(Data records)
┏━━
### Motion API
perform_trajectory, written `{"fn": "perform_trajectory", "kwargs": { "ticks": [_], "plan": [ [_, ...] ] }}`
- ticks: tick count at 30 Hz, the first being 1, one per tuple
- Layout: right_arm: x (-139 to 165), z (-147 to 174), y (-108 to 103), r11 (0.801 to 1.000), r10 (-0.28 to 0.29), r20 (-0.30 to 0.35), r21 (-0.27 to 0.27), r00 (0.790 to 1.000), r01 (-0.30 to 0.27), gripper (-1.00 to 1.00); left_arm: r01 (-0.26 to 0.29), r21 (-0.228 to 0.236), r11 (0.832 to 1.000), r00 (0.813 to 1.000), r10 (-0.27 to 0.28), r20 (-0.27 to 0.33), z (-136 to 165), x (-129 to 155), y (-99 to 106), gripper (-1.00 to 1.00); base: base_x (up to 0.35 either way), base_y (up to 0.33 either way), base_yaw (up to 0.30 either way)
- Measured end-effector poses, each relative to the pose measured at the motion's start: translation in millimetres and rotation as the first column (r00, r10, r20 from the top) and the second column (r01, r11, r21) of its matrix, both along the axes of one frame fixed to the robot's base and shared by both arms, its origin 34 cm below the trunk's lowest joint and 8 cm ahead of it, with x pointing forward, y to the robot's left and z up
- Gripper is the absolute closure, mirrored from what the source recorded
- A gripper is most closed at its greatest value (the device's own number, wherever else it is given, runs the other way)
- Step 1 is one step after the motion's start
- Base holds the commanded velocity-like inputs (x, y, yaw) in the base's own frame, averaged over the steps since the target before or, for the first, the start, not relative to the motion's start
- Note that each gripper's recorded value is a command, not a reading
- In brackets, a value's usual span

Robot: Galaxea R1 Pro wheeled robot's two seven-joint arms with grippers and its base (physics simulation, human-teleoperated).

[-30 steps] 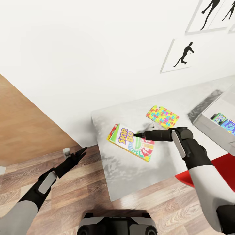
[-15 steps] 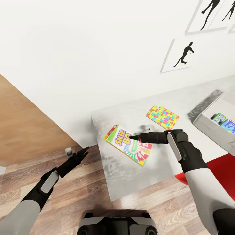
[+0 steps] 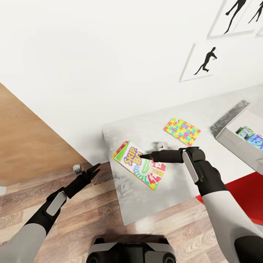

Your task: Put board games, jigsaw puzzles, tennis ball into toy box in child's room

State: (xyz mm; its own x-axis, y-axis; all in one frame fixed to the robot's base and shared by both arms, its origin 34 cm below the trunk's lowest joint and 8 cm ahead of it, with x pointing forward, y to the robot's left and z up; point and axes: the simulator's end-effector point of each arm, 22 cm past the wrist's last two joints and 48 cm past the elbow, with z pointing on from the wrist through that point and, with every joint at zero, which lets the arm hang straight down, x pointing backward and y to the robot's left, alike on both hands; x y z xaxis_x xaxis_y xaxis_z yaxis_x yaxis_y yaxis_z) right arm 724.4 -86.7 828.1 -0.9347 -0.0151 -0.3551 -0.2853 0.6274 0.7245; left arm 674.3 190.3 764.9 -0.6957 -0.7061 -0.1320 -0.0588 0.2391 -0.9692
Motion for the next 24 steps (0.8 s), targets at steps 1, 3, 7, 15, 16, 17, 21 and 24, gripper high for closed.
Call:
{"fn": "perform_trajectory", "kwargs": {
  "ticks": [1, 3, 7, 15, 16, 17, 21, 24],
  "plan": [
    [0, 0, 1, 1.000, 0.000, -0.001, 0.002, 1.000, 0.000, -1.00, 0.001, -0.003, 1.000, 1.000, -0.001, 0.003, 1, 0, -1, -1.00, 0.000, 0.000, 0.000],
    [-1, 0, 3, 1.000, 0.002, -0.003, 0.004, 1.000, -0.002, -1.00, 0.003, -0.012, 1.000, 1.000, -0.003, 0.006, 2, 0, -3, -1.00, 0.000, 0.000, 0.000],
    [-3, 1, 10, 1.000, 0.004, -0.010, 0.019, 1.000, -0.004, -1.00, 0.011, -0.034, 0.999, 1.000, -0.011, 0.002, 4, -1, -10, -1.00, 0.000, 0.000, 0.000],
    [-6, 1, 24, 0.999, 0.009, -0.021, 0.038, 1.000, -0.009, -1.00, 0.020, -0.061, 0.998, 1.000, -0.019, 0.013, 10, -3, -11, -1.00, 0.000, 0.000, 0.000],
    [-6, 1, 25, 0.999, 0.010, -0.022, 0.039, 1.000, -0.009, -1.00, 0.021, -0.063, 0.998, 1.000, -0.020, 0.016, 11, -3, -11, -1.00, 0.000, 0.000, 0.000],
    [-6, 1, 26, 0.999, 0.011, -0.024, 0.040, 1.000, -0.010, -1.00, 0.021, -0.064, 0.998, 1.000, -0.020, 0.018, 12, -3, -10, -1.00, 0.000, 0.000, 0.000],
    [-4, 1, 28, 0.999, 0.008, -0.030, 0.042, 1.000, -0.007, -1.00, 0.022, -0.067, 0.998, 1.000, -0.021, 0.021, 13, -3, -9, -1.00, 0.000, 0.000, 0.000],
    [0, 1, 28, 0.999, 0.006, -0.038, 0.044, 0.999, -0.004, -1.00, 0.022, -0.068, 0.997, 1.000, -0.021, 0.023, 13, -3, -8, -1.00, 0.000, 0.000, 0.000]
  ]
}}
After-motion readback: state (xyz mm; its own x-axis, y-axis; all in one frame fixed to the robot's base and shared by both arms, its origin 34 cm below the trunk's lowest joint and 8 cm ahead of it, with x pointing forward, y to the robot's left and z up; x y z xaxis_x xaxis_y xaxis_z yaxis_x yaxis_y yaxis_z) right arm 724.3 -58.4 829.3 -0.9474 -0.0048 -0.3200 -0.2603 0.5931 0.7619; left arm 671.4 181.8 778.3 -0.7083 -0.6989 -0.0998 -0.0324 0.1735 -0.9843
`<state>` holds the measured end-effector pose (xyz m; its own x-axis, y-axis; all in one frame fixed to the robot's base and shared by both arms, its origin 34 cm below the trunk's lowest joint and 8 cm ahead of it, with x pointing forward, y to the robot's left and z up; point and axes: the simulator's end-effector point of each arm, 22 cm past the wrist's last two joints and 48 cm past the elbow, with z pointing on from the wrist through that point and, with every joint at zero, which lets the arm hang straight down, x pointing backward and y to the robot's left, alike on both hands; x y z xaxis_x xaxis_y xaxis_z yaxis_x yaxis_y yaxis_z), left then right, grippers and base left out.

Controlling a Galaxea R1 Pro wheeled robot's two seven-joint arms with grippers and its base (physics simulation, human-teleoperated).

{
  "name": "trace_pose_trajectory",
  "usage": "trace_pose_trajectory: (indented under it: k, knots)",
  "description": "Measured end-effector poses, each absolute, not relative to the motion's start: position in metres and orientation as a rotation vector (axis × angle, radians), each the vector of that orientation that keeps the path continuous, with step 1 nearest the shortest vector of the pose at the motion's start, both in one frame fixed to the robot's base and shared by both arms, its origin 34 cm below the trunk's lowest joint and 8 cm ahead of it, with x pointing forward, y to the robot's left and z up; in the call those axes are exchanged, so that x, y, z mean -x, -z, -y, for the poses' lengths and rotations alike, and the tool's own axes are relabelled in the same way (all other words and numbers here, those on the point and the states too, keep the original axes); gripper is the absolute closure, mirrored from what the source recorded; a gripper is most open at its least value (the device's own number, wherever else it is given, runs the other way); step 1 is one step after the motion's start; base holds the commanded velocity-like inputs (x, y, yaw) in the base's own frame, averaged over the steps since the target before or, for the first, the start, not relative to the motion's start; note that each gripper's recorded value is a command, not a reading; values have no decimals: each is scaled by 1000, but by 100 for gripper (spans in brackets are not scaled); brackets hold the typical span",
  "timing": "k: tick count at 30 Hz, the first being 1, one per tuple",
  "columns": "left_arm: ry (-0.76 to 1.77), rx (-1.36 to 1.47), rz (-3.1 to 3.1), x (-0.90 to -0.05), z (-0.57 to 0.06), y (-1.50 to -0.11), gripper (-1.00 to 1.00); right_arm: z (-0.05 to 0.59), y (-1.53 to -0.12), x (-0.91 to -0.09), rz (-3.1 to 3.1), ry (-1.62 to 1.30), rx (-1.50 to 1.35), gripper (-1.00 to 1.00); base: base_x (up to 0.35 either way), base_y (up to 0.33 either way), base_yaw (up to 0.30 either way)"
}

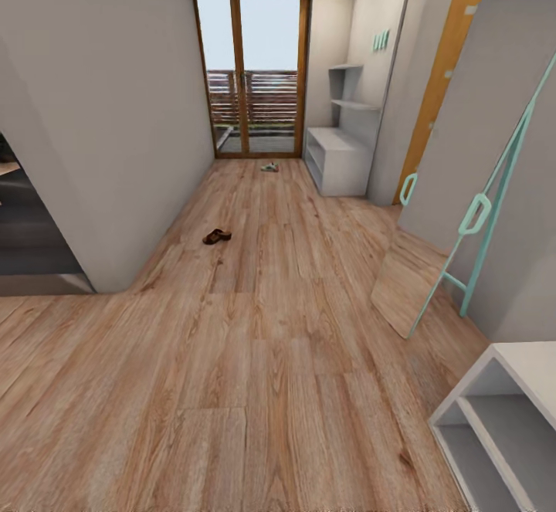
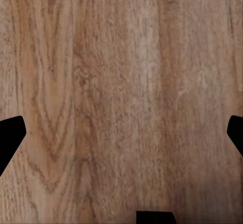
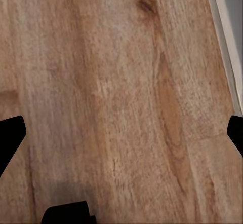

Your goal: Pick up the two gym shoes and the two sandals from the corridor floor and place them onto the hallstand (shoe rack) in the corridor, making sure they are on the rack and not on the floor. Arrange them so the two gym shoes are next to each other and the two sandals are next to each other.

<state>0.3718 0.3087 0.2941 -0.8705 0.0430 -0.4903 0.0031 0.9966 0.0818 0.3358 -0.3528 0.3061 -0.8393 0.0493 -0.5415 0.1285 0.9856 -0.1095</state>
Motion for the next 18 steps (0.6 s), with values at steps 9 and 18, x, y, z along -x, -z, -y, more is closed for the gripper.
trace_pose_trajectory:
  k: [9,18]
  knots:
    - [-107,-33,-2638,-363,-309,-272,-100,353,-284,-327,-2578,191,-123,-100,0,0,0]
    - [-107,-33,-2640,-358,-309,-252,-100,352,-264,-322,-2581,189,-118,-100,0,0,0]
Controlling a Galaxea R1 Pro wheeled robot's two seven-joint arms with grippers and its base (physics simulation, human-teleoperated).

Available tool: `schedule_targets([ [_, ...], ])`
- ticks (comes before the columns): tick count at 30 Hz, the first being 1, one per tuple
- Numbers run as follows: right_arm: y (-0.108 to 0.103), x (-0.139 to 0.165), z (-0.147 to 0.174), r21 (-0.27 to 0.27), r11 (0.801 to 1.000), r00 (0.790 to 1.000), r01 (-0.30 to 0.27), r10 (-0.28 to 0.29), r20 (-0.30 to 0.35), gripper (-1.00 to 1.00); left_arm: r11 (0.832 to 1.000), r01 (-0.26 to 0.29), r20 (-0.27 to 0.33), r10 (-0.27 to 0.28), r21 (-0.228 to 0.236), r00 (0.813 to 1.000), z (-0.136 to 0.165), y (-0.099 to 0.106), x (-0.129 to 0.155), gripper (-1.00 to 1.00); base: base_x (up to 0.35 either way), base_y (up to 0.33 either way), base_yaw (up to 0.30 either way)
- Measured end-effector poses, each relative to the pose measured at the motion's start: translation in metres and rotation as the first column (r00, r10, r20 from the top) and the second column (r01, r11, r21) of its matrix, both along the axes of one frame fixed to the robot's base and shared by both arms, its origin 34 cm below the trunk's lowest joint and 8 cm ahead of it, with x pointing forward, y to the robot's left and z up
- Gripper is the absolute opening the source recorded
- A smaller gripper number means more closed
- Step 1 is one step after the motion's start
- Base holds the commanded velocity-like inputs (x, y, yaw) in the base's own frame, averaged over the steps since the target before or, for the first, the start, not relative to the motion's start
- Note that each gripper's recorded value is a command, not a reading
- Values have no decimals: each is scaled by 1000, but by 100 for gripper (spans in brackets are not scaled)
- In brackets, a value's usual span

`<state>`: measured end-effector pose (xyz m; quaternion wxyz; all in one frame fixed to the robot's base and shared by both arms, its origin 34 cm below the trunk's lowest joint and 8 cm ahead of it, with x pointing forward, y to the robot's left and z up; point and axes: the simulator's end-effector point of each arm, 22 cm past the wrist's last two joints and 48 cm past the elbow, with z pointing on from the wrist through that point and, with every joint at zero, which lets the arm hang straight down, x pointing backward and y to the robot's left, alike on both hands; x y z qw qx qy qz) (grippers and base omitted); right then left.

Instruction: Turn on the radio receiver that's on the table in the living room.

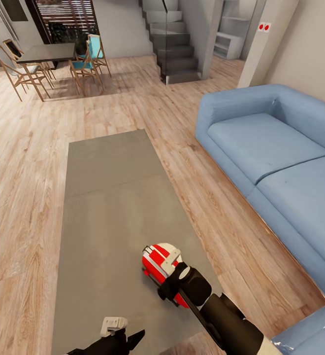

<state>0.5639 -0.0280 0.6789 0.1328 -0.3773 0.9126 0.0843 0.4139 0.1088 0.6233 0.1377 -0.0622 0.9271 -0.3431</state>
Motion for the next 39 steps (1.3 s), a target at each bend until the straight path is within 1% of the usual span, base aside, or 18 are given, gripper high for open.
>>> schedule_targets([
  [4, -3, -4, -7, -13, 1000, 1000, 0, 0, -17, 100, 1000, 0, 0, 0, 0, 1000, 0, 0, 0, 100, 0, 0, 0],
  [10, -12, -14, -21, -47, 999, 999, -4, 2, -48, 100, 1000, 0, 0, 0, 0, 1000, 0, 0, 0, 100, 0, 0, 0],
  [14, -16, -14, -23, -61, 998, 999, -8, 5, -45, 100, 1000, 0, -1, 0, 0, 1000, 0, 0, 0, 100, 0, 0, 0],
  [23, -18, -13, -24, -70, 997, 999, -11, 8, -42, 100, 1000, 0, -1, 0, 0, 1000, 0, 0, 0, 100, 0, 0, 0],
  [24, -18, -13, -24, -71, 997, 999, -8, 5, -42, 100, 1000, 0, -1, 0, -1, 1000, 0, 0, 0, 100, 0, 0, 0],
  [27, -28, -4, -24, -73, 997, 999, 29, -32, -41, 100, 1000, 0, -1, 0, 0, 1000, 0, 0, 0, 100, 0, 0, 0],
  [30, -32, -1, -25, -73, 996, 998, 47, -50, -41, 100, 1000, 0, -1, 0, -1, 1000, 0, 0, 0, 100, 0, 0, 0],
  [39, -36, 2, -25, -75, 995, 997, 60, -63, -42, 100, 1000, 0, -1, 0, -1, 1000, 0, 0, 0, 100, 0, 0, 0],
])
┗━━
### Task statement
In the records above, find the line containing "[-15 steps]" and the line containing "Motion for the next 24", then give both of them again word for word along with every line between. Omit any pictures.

### Expected output
[-15 steps] 
[+0 steps] 

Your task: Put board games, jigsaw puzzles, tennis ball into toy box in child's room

State: (xyz mm; its own x-axis, y-axis; all in one frame fixed to the robot's base and shared by both arms, its origin 34 cm below the trunk's lowest joint and 8 cm ahead of it, with x pointing forward, y to the robot's left and z up; point and axes: the simulator's end-effector point of each arm, 22 cm past the wrist's last two joints and 48 cm past the elbow, with z pointing on from the wrist through that point and, with every joint at zero, which lets the arm hang straight down, x pointing backward and y to the robot's left, alike on both hands; x y z xaxis_x xaxis_y xaxis_z yaxis_x yaxis_y yaxis_z) right arm 724.4 -86.7 828.1 -0.9347 -0.0151 -0.3551 -0.2853 0.6274 0.7245; left arm 674.3 190.3 764.9 -0.6957 -0.7061 -0.1320 -0.0588 0.2391 -0.9692
Motion for the next 24 steps (0.8 s), targets at steps 1, 3, 7, 15, 16, 17, 21 and 24, gripper high for closed.

Here the answer is complete.